As a service: the why of Platform Engineering?
As devops has expanded and more companies are moving to complex cloud based infrastructure, we find ourselves needing more and more abstractions to solve the same problems that devops was designed initially to solve, that is that developers can focus on developing.
A common solution is to have dedicated teams that are responsible for implementing and maintaining these services, providing software and platforms ‘as a service’. There are many advantages to operating this way, including cost savings, reliability, and increase developer velocity.
This post will cover how we best to set up these internal services, and how to manage them.
Why create internal managed services?
So you may ask with all the tooling that GCP/AWS/Azure provides, why would we want to create extra teams to manage this workload? Can’t the customer feature teams (CFT) do that themselves with one or two dedicated devops engineers?
Even with the tooling and services that cloud providers provide, there’s still a huge amount of complexity and ways that these services can be configured, because they are designed to serve thousands of different businesses and use cases, not a tailored solution for your specific business. In your company, you want things configured in a specific way in order to satisfy regulatory controls, interface with other systems, and any other customisations that are are required.

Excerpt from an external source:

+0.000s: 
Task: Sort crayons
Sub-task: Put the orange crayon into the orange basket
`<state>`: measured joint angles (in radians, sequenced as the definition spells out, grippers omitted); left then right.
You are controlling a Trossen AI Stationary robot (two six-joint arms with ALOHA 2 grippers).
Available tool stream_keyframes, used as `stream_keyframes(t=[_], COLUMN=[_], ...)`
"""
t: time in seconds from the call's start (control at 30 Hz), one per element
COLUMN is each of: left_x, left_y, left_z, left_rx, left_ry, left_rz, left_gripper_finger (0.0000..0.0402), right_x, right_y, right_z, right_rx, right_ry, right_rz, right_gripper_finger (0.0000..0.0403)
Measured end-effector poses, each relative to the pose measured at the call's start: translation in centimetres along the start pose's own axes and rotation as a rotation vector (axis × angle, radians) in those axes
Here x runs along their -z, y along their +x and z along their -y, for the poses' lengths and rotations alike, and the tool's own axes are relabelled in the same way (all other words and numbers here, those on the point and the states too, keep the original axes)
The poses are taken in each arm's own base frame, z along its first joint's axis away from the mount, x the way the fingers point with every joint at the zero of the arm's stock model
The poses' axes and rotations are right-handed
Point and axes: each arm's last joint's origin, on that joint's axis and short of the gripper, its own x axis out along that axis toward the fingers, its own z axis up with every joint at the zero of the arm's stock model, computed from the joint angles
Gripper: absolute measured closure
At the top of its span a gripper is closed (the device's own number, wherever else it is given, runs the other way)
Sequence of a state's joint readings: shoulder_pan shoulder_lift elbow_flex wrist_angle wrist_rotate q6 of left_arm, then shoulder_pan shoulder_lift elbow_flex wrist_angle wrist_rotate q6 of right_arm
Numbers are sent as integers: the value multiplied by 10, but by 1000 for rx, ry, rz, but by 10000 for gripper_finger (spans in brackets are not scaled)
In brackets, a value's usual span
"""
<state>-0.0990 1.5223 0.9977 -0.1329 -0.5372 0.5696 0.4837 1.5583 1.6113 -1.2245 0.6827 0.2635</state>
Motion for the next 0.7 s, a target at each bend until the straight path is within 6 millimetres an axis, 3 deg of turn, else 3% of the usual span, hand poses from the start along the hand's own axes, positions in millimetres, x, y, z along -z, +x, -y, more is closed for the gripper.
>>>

Another advantage is that for every service, whether it be cloud infrastructure, build systems, or a customer facing app, you need to manage lifecycles, patching, monitoring, and all those things that keep the service reliable and secure.
If you have every CFT solving these same problems in their own way, you can quickly see that there is duplicated effort, and with only one or two devops engineers, they will quickly get swamped trying to maintain the services that they have set up.

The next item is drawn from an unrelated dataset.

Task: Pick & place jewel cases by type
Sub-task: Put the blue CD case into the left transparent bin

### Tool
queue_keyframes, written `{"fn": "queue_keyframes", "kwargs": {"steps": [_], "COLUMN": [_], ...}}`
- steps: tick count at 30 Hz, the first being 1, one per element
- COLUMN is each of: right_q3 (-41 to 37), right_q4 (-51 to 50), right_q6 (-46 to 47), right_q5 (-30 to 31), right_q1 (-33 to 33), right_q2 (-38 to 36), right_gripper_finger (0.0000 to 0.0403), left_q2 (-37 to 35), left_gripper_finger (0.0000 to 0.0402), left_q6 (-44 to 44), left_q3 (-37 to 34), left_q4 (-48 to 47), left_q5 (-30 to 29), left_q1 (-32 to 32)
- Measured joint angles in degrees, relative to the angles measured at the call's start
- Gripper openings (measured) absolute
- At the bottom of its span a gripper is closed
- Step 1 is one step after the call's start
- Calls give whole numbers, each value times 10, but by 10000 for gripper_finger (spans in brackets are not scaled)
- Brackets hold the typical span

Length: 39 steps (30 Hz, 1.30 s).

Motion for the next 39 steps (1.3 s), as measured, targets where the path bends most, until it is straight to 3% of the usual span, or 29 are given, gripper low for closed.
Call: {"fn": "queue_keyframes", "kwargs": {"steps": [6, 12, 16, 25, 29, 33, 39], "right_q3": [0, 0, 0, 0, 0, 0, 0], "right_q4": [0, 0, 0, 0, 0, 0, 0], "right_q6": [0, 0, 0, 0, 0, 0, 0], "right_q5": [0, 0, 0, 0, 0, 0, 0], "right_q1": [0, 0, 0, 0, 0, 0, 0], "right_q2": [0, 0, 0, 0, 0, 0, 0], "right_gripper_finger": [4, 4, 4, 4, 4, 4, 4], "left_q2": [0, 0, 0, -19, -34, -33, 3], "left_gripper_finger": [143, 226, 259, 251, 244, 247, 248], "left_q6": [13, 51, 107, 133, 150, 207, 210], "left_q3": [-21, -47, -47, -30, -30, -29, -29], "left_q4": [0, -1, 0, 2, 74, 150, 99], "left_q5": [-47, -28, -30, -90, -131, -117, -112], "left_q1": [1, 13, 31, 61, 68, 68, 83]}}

You abstract and reuse software libraries, why not do the same for common software and infrastructure platforms?
Managed internal services provide efficiency of scale, reduced scope for CFTs, speed up new product development, and save costs.
That sounds great, so what is a managed service?
A managed internal service is a similar concept to any third party SaaS or PaaS, except it’s much more tailored to your specific business, and much more flexible as the business has full control of the internal service.
Common managed internal services are things like CD, observability tools, and kubernetes clusters, but really it can include anything that solves a common internal business problem.
However, this is not just a ‘service', it’s a managed service, so you need a dedicated team to create and maintain it.
What do you need in a managed service?
It needs to be as reliable, especially if it is a service that your customer facing apps require at runtime. This means you need create and stick to SLAs, have appropriate monitoring and alerting, and most importantly you need to ensure that BAU work (ie patching and maintenance) is prioritised over new features. No CFT will want to use your service if it’s not reliable.
Ease of use and clear interfaces
The service needs to be easy to use. If you’ve created a complex service that requires in depth knowledge of the solution that you’ve implemented, have you actually solved a problem, or are you just gatekeeping?
Provide a clear interface for CFTs to interact with the service, preferably abstracted from the technology that implements the service itself, so that you can fully control the service while the CFTs can continue using it without having to change anything in their code or processes.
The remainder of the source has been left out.